● TASK:
Your task is to copy each line of the listing that contains the word "grey".
THE RECORDS: Begin
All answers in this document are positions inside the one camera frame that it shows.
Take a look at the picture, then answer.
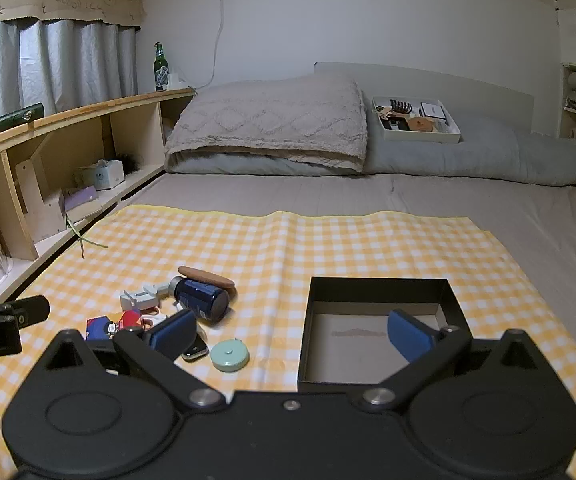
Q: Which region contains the grey bed sheet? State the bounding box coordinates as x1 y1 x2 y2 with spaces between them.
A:
118 170 576 361

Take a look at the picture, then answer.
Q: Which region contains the green plant stem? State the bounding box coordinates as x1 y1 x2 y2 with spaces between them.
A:
65 215 110 260

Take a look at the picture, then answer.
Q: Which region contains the grey headboard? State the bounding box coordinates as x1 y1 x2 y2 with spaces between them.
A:
314 61 535 136

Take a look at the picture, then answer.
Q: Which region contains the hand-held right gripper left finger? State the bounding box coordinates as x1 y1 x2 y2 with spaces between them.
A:
43 308 227 411

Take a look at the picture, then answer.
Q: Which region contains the grey curtain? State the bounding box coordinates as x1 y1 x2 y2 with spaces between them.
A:
0 19 139 146

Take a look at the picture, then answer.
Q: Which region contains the wooden bedside shelf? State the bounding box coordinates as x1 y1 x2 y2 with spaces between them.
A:
0 87 198 306

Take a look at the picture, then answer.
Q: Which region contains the brown wooden oblong case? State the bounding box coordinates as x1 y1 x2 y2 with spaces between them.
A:
178 266 237 291

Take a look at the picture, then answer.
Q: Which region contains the yellow checkered cloth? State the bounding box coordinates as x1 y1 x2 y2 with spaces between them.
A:
0 204 576 480

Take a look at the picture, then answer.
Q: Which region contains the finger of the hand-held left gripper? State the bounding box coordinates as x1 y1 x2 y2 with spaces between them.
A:
0 295 51 332

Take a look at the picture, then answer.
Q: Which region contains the black cardboard box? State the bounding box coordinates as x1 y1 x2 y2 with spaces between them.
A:
296 276 474 395

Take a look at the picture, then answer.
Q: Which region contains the white wall cable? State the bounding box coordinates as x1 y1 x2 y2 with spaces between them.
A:
195 0 231 92

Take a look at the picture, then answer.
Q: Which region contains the red and blue box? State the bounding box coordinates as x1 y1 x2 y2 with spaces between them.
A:
86 310 144 343

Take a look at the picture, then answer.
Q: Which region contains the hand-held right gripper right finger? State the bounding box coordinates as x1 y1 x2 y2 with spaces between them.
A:
360 309 545 411

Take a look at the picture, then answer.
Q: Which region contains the dark green case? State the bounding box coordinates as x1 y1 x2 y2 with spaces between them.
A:
0 103 45 137

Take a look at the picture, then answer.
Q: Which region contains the grey folded quilt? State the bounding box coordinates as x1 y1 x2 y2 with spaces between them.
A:
164 111 576 188

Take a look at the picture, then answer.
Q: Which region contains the purple flat box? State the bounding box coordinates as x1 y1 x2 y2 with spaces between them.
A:
63 185 103 216

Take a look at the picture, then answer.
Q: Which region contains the white tissue box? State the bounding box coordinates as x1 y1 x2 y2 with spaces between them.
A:
75 159 125 191

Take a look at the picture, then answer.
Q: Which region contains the green round tape measure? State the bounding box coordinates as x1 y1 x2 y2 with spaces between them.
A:
211 338 250 373

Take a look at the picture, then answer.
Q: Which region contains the dark blue bottle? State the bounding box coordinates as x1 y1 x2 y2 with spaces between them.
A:
174 276 231 324

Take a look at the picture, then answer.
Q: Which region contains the green beer bottle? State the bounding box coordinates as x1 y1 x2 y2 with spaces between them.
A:
153 42 170 92

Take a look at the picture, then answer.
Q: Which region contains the black smartwatch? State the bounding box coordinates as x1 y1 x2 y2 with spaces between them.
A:
181 332 210 362

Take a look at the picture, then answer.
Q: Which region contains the wooden board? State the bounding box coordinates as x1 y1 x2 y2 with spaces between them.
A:
14 157 66 243

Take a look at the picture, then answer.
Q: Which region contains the beige textured pillow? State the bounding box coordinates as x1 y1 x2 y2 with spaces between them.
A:
164 71 369 173
THE RECORDS: End
● ANSWER SECTION:
Q: Which region contains the grey bed sheet? State the bounding box coordinates as x1 y1 x2 y2 with spaces between them.
Q: Which region contains the grey headboard? State the bounding box coordinates as x1 y1 x2 y2 with spaces between them.
Q: Which region contains the grey curtain? State the bounding box coordinates as x1 y1 x2 y2 with spaces between them.
Q: Which region contains the grey folded quilt? State the bounding box coordinates as x1 y1 x2 y2 with spaces between them.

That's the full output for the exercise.